Exercise description
Transcribe all of the data, leaving nothing out and changing nothing.

----------------

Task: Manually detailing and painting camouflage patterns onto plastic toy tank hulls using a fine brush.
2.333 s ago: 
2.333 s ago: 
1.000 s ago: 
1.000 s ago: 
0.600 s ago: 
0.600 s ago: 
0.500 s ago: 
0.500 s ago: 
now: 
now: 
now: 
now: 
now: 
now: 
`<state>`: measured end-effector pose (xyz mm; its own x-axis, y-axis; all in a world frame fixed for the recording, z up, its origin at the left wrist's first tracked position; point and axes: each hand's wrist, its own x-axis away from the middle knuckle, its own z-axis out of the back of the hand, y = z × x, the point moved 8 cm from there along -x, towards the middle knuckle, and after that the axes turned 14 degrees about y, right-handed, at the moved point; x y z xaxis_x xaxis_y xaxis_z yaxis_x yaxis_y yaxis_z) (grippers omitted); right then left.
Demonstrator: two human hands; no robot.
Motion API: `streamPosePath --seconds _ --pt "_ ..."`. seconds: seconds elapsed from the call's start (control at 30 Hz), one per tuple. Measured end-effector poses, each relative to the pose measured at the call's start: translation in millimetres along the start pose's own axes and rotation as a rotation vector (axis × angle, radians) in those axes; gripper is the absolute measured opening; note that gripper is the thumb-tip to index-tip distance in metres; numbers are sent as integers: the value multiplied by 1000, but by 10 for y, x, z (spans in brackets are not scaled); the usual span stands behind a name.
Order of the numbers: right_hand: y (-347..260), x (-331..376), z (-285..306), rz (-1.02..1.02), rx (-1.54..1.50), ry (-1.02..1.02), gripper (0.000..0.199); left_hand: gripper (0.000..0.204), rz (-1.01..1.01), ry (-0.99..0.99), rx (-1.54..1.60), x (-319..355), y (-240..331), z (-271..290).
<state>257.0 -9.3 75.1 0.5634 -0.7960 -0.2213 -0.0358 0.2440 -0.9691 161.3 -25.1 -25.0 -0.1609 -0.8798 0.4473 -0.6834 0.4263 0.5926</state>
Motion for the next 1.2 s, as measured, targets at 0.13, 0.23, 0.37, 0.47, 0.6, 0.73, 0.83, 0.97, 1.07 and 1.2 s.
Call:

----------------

Solution to this exercise
Task: Manually detailing and painting camouflage patterns onto plastic toy tank hulls using a fine brush.
2.333 s ago: 
2.333 s ago: 
1.000 s ago: 
1.000 s ago: 
0.600 s ago: 
0.600 s ago: 
0.500 s ago: 
0.500 s ago: 
now: 
now: 
now: 
now: 
now: 
now: 
`<state>`: measured end-effector pose (xyz mm; its own x-axis, y-axis; all in a world frame fixed for the recording, z up, its origin at the left wrist's first tracked position; point and axes: each hand's wrist, its own x-axis away from the middle knuckle, its own z-axis out of the back of the hand, y = z × x, the point moved 8 cm from there along -x, towards the middle knuckle, and after that the axes turned 14 degrees about y, right-handed, at the moved point; x y z xaxis_x xaxis_y xaxis_z yaxis_x yaxis_y yaxis_z) (grippers omitted); right then left.
Demonstrator: two human hands; no robot.
Motion API: `streamPosePath --seconds _ --pt "_ ..."`. seconds: seconds elapsed from the call's start (control at 30 Hz), one per tuple. Measured end-effector poses, each relative to the pose measured at the call's start: translation in millimetres along the start pose's own axes and rotation as a rotation vector (axis × angle, radians) in those axes; gripper is the absolute measured opening; note that gripper is the thumb-tip to index-tip distance in metres; numbers are sent as integers: the value multiplied by 1000, but by 10 for y, x, z (spans in brackets are not scaled); the usual span stands behind a name.
Order of the numbers: right_hand: y (-347..260), x (-331..376), z (-285..306), rz (-1.02..1.02), rx (-1.54..1.50), ry (-1.02..1.02), gripper (0.000..0.199); left_hand: gripper (0.000..0.204), rz (-1.01..1.01), ry (-0.99..0.99), rx (-1.54..1.60), x (-319..355), y (-240..331), z (-271..290).
<state>257.0 -9.3 75.1 0.5634 -0.7960 -0.2213 -0.0358 0.2440 -0.9691 161.3 -25.1 -25.0 -0.1609 -0.8798 0.4473 -0.6834 0.4263 0.5926</state>
Motion for the next 1.2 s, as measured, targets at 0.13, 0.23, 0.37, 0.47, 0.6, 0.73, 0.83, 0.97, 1.07 and 1.2 s.
Call:

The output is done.